Introduction to the Central Limit Theorem

For a random variable $X$, we need either the probability mass function $p(k)=P(X=k)$ or density function $f(x)$ to compute a probability or to find

$\mu_X=E(X)=\sum_{k}kP(X=k)$ or $\mu_X=\int_{-\infty}^{\infty}xf(x)dx$
$\sigma_X^2=V(X)=E[(X-\mu_X)^2]=\sum_{k}(k-\mu_X)^2P(X=k)$ or

$\sigma_X^2=\int_{-\infty}^{\infty}(x-\mu_X)^2f(x)dx$

Question: What if we don’t know how a random variable is distributed? What if we don’t know the mean or the variance?
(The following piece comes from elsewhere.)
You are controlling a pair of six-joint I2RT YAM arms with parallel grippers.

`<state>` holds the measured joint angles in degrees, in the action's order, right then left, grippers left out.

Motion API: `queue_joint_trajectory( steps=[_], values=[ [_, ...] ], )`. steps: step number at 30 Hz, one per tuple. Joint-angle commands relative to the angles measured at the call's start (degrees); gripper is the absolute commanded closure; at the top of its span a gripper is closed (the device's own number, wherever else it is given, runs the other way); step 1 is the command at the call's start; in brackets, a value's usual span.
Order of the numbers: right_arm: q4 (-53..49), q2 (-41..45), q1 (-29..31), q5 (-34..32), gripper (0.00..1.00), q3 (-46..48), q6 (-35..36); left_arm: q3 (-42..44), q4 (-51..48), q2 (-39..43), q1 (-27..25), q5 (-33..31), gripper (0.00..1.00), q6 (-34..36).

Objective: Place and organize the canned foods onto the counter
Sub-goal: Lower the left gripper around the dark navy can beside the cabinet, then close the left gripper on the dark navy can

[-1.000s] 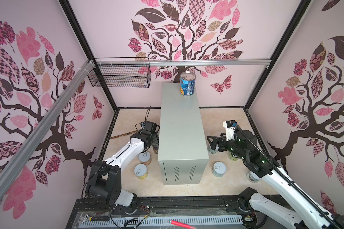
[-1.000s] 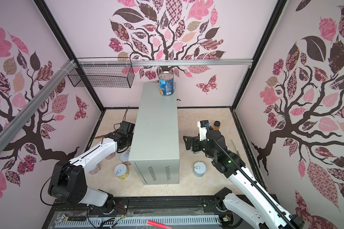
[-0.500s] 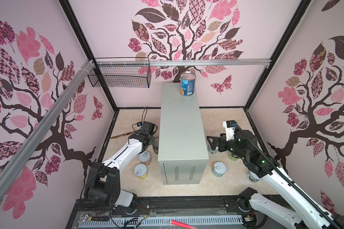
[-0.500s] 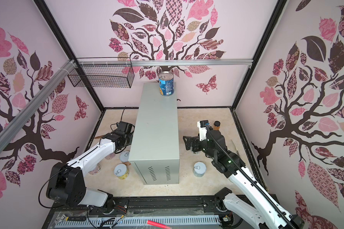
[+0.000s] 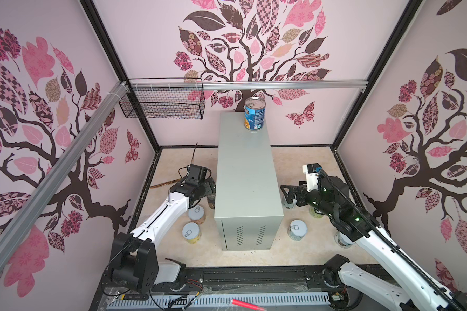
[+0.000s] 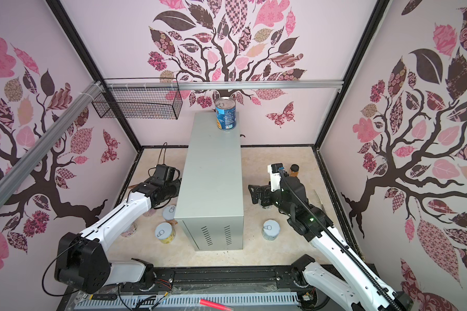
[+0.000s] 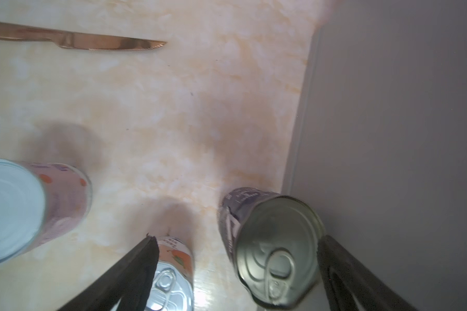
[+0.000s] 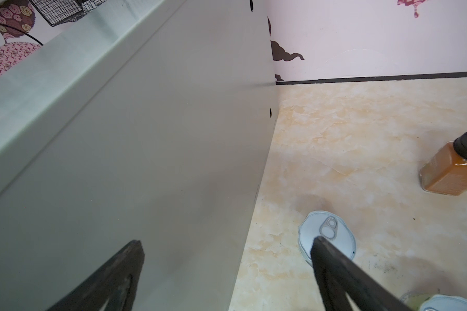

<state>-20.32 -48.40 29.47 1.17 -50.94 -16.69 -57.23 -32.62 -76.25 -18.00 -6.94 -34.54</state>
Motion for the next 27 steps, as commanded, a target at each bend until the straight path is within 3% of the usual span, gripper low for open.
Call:
queue_joint_trajectory(
  steps=[1,11,17,24,27],
  values=[
    [0.0,0.7,-0.1,0.1,0.00,-1.0,0.0,3.3,3.4,1.9,-0.5,9.3,0.02,-1.0],
    [-0.6,0.3,0.0,-0.1,0.00,-1.1,-0.1,3.3,3.8,-2.6,-2.7,11.2,0.02,1.0],
    [-0.6,-0.5,0.0,0.2,0.00,-0.9,-0.2,2.6,3.9,-6.3,-5.6,6.1,0.02,2.5],
    [-0.3,-1.6,0.0,0.7,0.00,-1.5,-0.3,4.2,6.3,-8.8,-6.0,4.5,0.02,2.5],
    [-0.3,-1.5,-0.1,0.6,0.00,-1.3,-0.2,4.2,5.4,-9.5,-6.0,0.4,0.02,1.9]
  ],
)
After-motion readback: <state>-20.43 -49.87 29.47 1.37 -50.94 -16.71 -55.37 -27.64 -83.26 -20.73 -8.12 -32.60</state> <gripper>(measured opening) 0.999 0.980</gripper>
Definition: $X_1,X_2,\ldots,X_n$ are a random sample of size $n$ if

$X_1,X_2,\ldots,X_n$ are independent
Each radom variable has the same distribution

We say that these $X_i$’s are $iid$, independent and identically distributed.

We use estimators to summarize our iid sample. For example, suppose we want to understand the distribution of adult female heights in a certain area. We plan to select $n$ women at random and measure their height. Suppose the height of the $i^{th}$ woman is denoted by $X_i$. $X_1,X_2,\ldots X_n$ are iid with mean $\mu$.

An estimator of $\mu$ is denoted $\overline{X}$ and

\[\overline{X}=\frac{1}{n}\sum_{k=1}^{n}X_k\]

Recall: $E(aX+bY)=aE(X)+bE(Y)$

\[\begin{align} E(\overline{X})&=E\bigg(\frac{1}{n}\sum_{k=1}^{n}X_k\bigg)\\ &=\frac{1}{n}E\bigg(\sum_{k=1}^{n}X_k\bigg)\\ &=\frac{1}{n}\sum_{k=1}^{n}E(X_k)\\ &=\frac{1}{n}\sum_{k=1}^{n}\mu=\mu \end{align}\]

The Law of Large Numbers says that under most conditions, if $X_1,X_2,\ldots,X_n$ is a random sample with $E(X_k)=\mu$, then $\overline{X}=\frac{1}{n}\sum_{k=1}^{n}X_k$, converges to $\mu$ in the limit as $n$ goes to infinity.

What about the variance? Given a random sample $X_1,X_2,…,X_n$ with $V(X_i)=\sigma^2$.

Recall:

\[V(aX+bY)=a^2V(X)+b^2V(Y)+2ab\text{Cov}(X,Y)\]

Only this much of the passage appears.